In the large disorderly room with a skylight which was the studio of Morris Korrowitz,
The Shrapnel Hunters
stood against the wall and in silence they stood and looked at it; Alex critically, and Morris Korrowitz with a torturing mixture of homage and envy, and Hebe with delight; the simple delight that she felt when the sunlight warmed her face on a spring day.
After her first ‘Oh!’ she said no more until Alex said, frowning as he stooped to stare into the picture:
‘I still don’t feel quite right about this knee, Morris.’
‘It’s all
right
, Alex, do for God’s sake lay off it,’ said Morris exasperatedly, in a thin voice with a Cockney accent. He was a very tall young man with a shock of fair hair, who painted stiff pink flowers on vistas of sandy desert extending to an infinitely remote horizon, and he lived on an allowance from a widowed mother. Alex said that he had talent, but Hebe found his pink flowers in the desert tedious; this was the second time that she had met him.
‘It’s the best thing you’ve done, so far,’ she said at last.
‘Isn’t it, isn’t it, Mrs Niland?’ said Morris eagerly. ‘That’s what we’ve all been telling him.’
‘Do call me Hebe, won’t you?’ she said absently, still gazing at the picture. ‘Alex, what sort of a frame?’
And they went off into a long discussion, only interrupted by their going out to have some food at a milk bar because Morris had none in his flat. When Hebe went back to Westwood about six that evening, Alex and
The Shrapnel Hunters
were with her in the taxi, and he was telling her about the murals he had painted on the walls of a low café in Cardiff and how he wanted to do some more work of the same kind. ‘Perhaps after all I’d better not take this Government job,’ he ended vaguely, staring out of the window, ‘unless they’d let me come back and paint Cassino and the Anzio beaches on the walls of the British Restaurants. Do you think they would?’
‘Shouldn’t think so. They said they wanted pictures, didn’t they? Hangable ones.’
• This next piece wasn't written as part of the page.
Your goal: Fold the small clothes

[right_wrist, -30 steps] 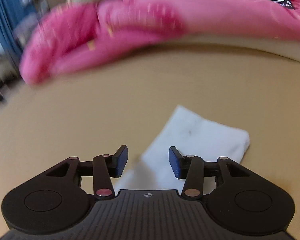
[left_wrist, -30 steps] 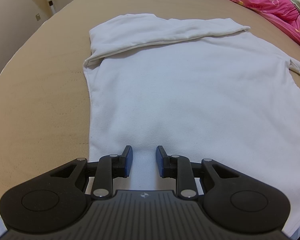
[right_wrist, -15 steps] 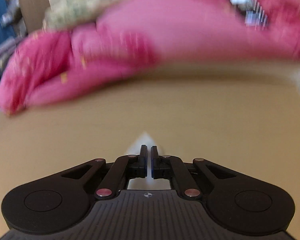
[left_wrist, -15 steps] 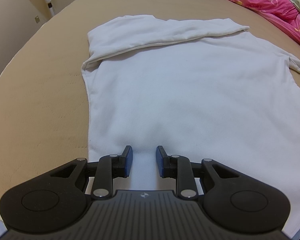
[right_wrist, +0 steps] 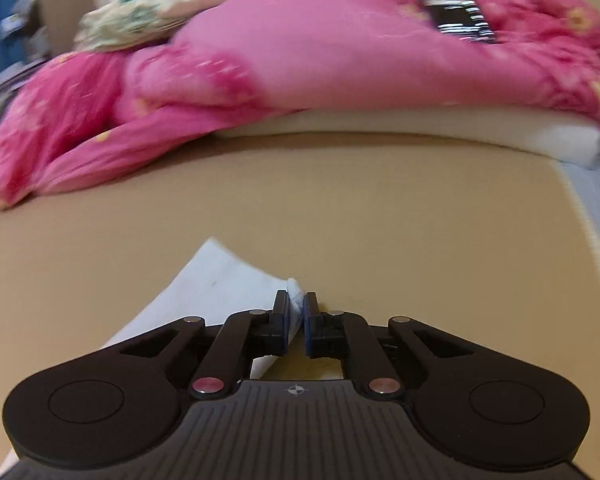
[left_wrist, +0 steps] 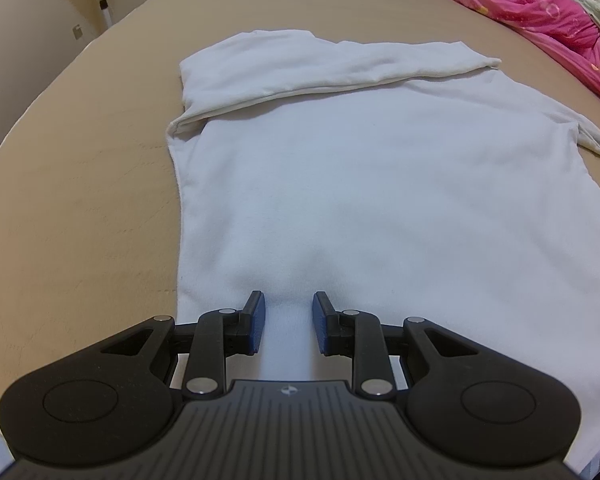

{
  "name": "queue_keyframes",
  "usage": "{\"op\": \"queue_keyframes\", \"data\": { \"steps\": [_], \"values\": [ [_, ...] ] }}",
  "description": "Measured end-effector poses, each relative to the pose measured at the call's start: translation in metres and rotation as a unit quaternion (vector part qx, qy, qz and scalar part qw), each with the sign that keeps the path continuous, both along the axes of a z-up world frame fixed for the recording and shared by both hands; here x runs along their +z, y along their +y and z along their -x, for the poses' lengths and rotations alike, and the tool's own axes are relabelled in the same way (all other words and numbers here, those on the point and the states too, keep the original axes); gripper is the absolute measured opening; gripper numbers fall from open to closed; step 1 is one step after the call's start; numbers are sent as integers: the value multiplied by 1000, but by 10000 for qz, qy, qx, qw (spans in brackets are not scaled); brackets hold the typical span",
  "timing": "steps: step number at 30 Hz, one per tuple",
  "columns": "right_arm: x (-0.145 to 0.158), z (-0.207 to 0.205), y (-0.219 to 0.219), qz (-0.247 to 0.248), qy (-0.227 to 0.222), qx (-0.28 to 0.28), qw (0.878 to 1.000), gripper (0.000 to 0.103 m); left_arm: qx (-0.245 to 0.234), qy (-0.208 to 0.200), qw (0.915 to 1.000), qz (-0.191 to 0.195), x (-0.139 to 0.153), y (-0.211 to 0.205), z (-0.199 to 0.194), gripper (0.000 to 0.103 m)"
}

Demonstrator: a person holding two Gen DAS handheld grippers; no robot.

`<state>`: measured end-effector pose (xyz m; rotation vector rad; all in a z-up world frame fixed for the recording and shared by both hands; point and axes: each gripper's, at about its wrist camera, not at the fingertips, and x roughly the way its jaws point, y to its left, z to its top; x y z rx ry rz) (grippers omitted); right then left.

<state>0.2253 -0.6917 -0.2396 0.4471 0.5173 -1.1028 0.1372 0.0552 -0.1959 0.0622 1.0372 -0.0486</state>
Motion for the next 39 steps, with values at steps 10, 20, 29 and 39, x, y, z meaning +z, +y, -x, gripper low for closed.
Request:
{"op": "queue_keyframes", "data": {
  "steps": [10, 20, 29, 39],
  "values": [
    [102, -4, 65, 99, -773, 930, 9926, 27, -337, -1093, 9934, -59, 45, -28, -22, 29],
    [183, 58, 245, -1112, -1615, 4276, 8824, 36, -760, -1474, 9846, 555, 59, -130, -158, 29],
    [114, 23, 297, -139, -333, 5122, 8581, 41, -1289, -1047, 9855, 338, 10, -231, -247, 48],
    [95, 13, 321, -174, 236, 5447, 8381, 41, -199, -1436, 9894, -3, 34, -151, -258, 4]
  ]
}}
‘I can’t remember. Anyway, I haven’t got to let them know for three weeks, so let’s enjoy ourselves,’ and he put his arm about her.
It required a strong effort for Margaret to give the necessary attention to her work on Monday morning, for she had an excited expectation that her services would be more in demand than ever now that poor Grantey was dead at Westwood-at-Highgate, while they were still needed at Westwood-at-Brockdale. Then, too, there was Earl’s invitation to think about, and once or twice she had to reprove herself for romantic speculations.
However, she was learning to command her
self
(that one kingdom which is given to even the humblest of created human creatures) and she did succeed in giving her full attention to her work and at five o’clock, as she set her face homewards, she had the reward of re-entering the world of personal relationships with a pleasure which was the stronger because of her abstinence. She forgot the school as soon as she left it.
Her first duty on getting home was to get through some work which must be prepared for to-morrow, and when that was done, she telephoned Dick Fletcher. He seemed irritable, and admitted that he had had a trying week-end. The heat had been overpowering and Linda had missed Margaret.
‘We both miss you,’ he added laughing, and Margaret’s heart suddenly felt full of happiness.
‘And how is Mrs Coates?’ she asked.
‘Oh, I meant to tell you, she’s had a slight relapse. Nothing much, but her temperature’s up again and they don’t think she’ll be able to come home as soon as they thought.’
Margaret said that she was sorry, but actually felt glad, and promised him that she would be there as usual tomorrow evening.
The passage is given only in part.